Assets that are held to cover policyholder liabilities and those covering regulatory capital requirements should be invested in a manner which is appropriate to the nature of the liabilities, as the insurer needs to use the proceeds of its investments to make payments to policyholders and other creditors when due. The insurer’s investment strategies should take into account the extent to which the cash flows from investments match the liability cash flows in terms of timing, amount and currency, and how this changes in varying conditions. In this context, the insurer should specifically consider investment guarantees and embedded options that are contained in its insurance policies.


15.3.2    

Insurers are not necessarily required to employ an investment strategy which matches the assets and the liabilities as closely as possible. However, to the extent that assets and liabilities are not well matched, movements in financial variables (eg interest rates, market values and exchange rates) may affect the value of the assets and the liabilities differently and result in an adverse economic impact for the insurer.


15.3.3    

As liability cash flows are often uncertain, or there are not always assets with appropriate cash flow characteristics, the insurer is usually not able to adopt a completely matched position. Additionally, the insurer may wish to adopt a mismatched position deliberately in an attempt to optimise the return on its business. In such circumstances, the supervisor may require the insurer to hold additional technical provisions and/or capital to cover the mismatching risk. The regulatory investment requirements may also constrain an insurer’s ability to mismatch its assets and liabilities as the extent of mismatching should not expose policyholders to risks that cannot be effectively managed by the insurer.


15.3.4    

Nevertheless, close matching of assets and liabilities is often possible and should be considered as a potential requirement in the case of unit-linked or universal life policies where there is a direct link between policyholder benefits and investment funds or indices. It may not be possible for the mismatching risk to be covered effectively by capital. Where the supervisor requires assets to be closely matched to such liabilities, other restrictions on investments may be appropriate to contain the investment fund risk being borne directly by policyholders.


15.3.5    

The insurer should manage conflicts of interest (eg between the insurer’s corporate objectives and disclosed insurance policy objectives) to ensure assets are invested appropriately. For example, for with-profits liabilities, an insurer should invest appropriately to meet policyholders’ reasonable expectations.


Group Perspectives


15.3.6    

Investments that back liabilities including those covering regulatory capital requirements within one of a group’s insurance legal entities should be tailored to the characteristics of the liabilities and the needs of the insurance legal entity and not be subject to undue influence from the wider objectives of the group.
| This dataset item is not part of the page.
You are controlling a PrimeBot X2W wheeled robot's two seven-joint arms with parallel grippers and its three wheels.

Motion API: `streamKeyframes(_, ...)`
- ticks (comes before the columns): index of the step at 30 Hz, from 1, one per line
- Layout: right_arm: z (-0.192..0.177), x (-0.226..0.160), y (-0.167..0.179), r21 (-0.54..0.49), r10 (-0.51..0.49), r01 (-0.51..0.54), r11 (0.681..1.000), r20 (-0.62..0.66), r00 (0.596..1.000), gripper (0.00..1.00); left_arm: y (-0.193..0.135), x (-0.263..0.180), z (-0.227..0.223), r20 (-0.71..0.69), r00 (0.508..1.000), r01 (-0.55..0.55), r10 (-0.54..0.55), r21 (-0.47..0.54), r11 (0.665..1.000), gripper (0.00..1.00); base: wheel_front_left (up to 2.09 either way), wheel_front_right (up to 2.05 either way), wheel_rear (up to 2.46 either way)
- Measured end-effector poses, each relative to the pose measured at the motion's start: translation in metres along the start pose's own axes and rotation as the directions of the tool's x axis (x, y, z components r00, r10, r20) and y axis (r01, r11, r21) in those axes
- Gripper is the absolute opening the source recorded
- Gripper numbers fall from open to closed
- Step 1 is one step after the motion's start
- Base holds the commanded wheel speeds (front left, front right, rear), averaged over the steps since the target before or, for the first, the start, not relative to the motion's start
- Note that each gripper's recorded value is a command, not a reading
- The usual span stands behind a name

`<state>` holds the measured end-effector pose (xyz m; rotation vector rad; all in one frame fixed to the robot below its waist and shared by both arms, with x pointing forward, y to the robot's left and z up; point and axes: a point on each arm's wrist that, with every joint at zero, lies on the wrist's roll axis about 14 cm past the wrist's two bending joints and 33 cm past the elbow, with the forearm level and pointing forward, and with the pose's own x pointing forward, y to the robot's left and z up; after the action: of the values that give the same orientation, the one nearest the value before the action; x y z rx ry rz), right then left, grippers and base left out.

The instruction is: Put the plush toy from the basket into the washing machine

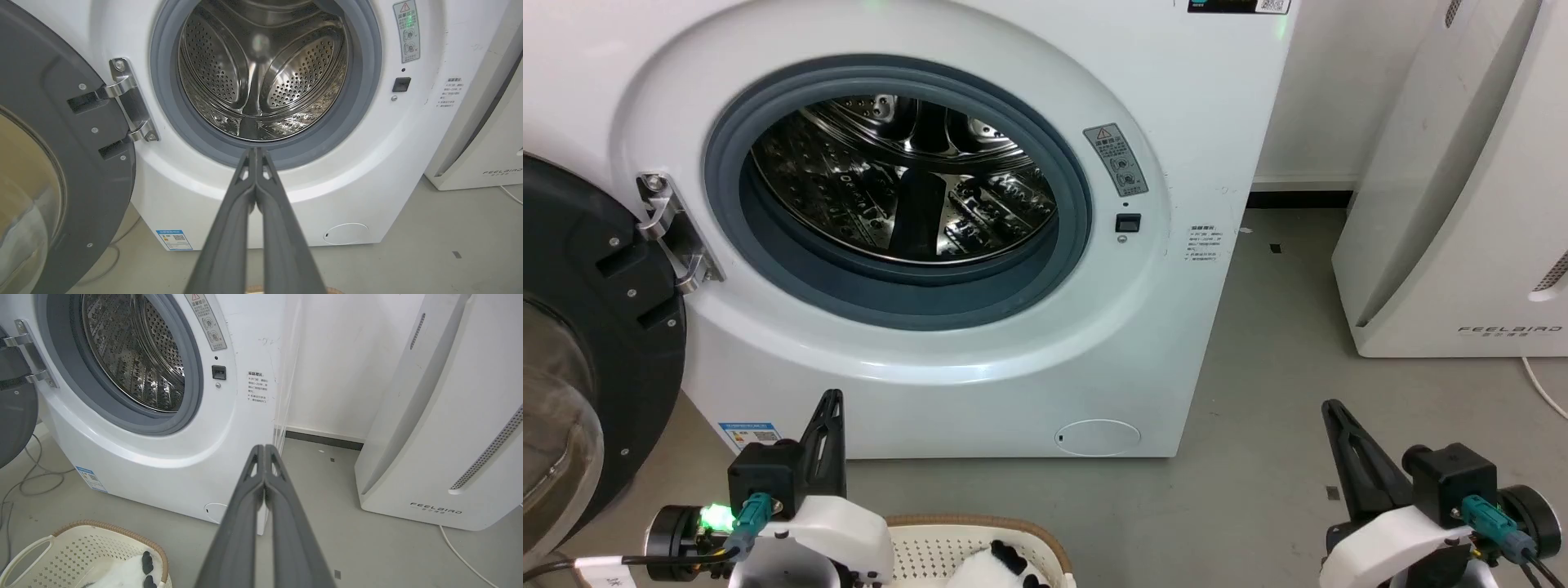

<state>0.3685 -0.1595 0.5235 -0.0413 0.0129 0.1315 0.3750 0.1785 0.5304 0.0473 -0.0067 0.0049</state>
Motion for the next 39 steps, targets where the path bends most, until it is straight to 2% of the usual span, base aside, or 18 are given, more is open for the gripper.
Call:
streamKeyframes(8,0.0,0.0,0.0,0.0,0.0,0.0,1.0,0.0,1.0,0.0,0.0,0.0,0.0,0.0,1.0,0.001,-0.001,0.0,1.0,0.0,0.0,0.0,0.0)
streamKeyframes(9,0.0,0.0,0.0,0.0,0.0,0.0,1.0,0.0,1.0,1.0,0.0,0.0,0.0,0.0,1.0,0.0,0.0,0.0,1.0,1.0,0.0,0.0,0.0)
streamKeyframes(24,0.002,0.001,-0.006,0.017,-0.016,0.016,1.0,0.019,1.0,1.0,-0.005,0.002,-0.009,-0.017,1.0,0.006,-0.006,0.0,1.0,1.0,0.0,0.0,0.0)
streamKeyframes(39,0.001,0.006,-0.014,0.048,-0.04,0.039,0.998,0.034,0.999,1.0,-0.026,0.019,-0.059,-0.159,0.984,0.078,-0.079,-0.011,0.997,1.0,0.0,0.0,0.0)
Regulatory investment requirements regarding risk assessability


15.4

The supervisor requires the insurer to invest only in assets where it can properly assess and manage the risks.

Regulatory investment requirements relating to specific financial instruments


15.5

The supervisor establishes quantitative and qualitative requirements, where appropriate, on:
  • the use of more complex and less transparent classes of assets; and
  • investments in markets or instruments that are subject to less governance or regulation.